Desses, apenas metade somaram minutos, os restantes não saíram do banco de suplentes. A nível de utilização foi Luis Suárez quem se evidenciou.
O avançado esteve 332 minutos em campo, tendo sido titular em três jogos dos cinco encontros dos cafeteros, nomeadamente nas vitórias frente a Uzbequistão (3-1), RD Congo (1-0) e na despedida, diante da Suíça (0-0, 3-4 nos penáltis), sendo que no primeiro jogo saiu a 10 minutos do apito final, no segundo foi rendido aos 58 minutos, por precaução, e no terceiro cumpriu 120 minutos. E foi suplente utilizado diante de Portugal (lançado aos 60´) e com o Gana entrou logo aos oito minutos face à lesão de Jhon Córdoba, neste jogo fez a assistência para o golo da vitória.
Contas feitas, Luis Suárez fecha a prestação na época 2025/2026, entre jogos de Sporting e seleção da Colômbia, com 5113 minutos (!) nas pernas, repartidos por 65 jogos em seis competições distintas, marcou 43 golos e ainda fez oito assistências. E se após o final da Liga o atacante dava sinais de cansaço — recorde-se que no setor atacante Rui Borges teve pouca margem de manobra para conseguir descansar o colombiano, face à lesão por tempo prolongado de Ioannidis, o jovem Rafael Nel era outra opção —, imagine-se agora, com mais cinco jogos de intensidade máxima e adrenalina de índice elevado.
É certo que Suárez vai ter direito a alguns dias de descanso, ainda assim, quando regressar ao Sporting para integrar os trabalhos de arranque de temporada, a Unidade de Performance traçará plano específico para o avançado que deverá ser dos últimos a apresentar-se às ordens de Rui Borges, muito provavelmente já em Alcochete, depois dos leões cumprirem estágio em Lagos, no barlavento algarvio, que, recorde-se, decorrerá entre os próximos dias 11 a 20 , período para o qual estão agendados dois jogos de preparação, nomeadamente diante do campeões escocês Celtic, a 14, e diante dos franceses do Estrasburgo, dia 20, ambos a realizarem-se no Estádio Algarve.
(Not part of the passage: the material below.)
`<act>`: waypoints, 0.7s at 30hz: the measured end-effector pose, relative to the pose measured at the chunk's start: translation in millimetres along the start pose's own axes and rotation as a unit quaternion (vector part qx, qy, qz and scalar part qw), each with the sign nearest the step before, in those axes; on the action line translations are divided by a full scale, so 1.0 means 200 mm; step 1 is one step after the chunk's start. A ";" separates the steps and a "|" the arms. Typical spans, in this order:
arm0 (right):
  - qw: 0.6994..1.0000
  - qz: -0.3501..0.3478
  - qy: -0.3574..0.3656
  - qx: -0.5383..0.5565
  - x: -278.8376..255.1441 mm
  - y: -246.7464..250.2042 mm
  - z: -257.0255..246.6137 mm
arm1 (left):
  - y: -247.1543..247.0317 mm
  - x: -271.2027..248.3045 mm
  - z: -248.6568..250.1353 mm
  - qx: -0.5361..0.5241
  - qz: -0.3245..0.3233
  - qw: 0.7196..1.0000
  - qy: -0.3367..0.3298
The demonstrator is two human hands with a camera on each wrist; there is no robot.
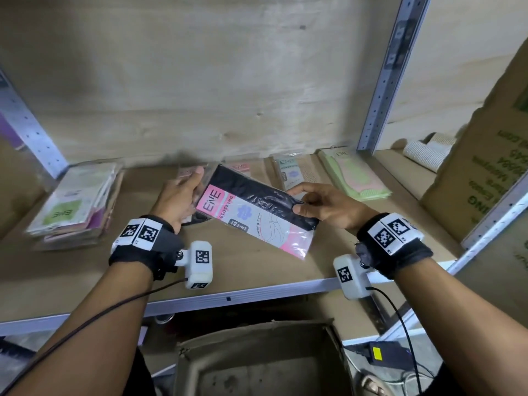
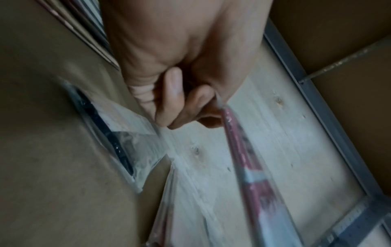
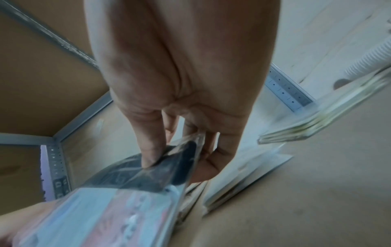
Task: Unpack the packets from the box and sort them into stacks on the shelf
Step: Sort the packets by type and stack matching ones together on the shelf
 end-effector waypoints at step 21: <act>0.971 0.116 -0.071 0.198 0.59 -0.44 -0.25 | 0.22 0.04 -0.08 0.086 -0.117 0.985 0.092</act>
Point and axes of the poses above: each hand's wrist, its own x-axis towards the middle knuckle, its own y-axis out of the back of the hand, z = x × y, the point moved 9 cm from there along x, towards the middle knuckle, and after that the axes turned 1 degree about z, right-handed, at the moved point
Maxi Araújo esteve na berlinda
Quem se destacou no Mundial foi Maxi Araújo. O lateral-esquerdo — utilizado com extremo por Marcelo Bielsa no Uruguai — teve estreia de sonho ao marcar o golo do empate diante da Arábia Saudita (1-1) na jornada inaugural e, logo se seguida, voltou a faturar, de cabeça, frente a Cabo Verde, e ainda fez uma assistência — há 72 anos que um jogador do Uruguai não fazia dois golos e uma assistência nos dois primeiros jogos de um Mundial, o último a conseguir a proeza tinha sido Julio Abbadie, em 1954 —, o que o colocou debaixo dos holofotes do mercado de transferências. Contudo, a administração liderada por Frederico Varandas estava preparada, tendo o jogador blindado por cláusula de €80 milhões.
Os internacionais lusos, que ontem regressaram a casa, também serão dos últimos a apresentarem-se em Alcochete, embora a utilização tenha sido diminuta — apenas Trincão teve a possibilidade de jogar, tendo cumprido 27 minutos.
Debast por 'estrear'
A presença do central no Mundial começou envolta em dúvidas, já que Debast integrou a comitiva estando lesionado (contraiu lesão muscular na zona do fémur da perna na véspera do duelo com o Rio Ave, a 11 de maio). O defesa foi sendo reavaliado, o selecionador Rudi Garcia, em conjunto com o departamento médico, decidiu mantê-lo nos EUA e, agora, Debast, ainda que sem minutos, é o único leão ainda presente no Campeonato do Mundo.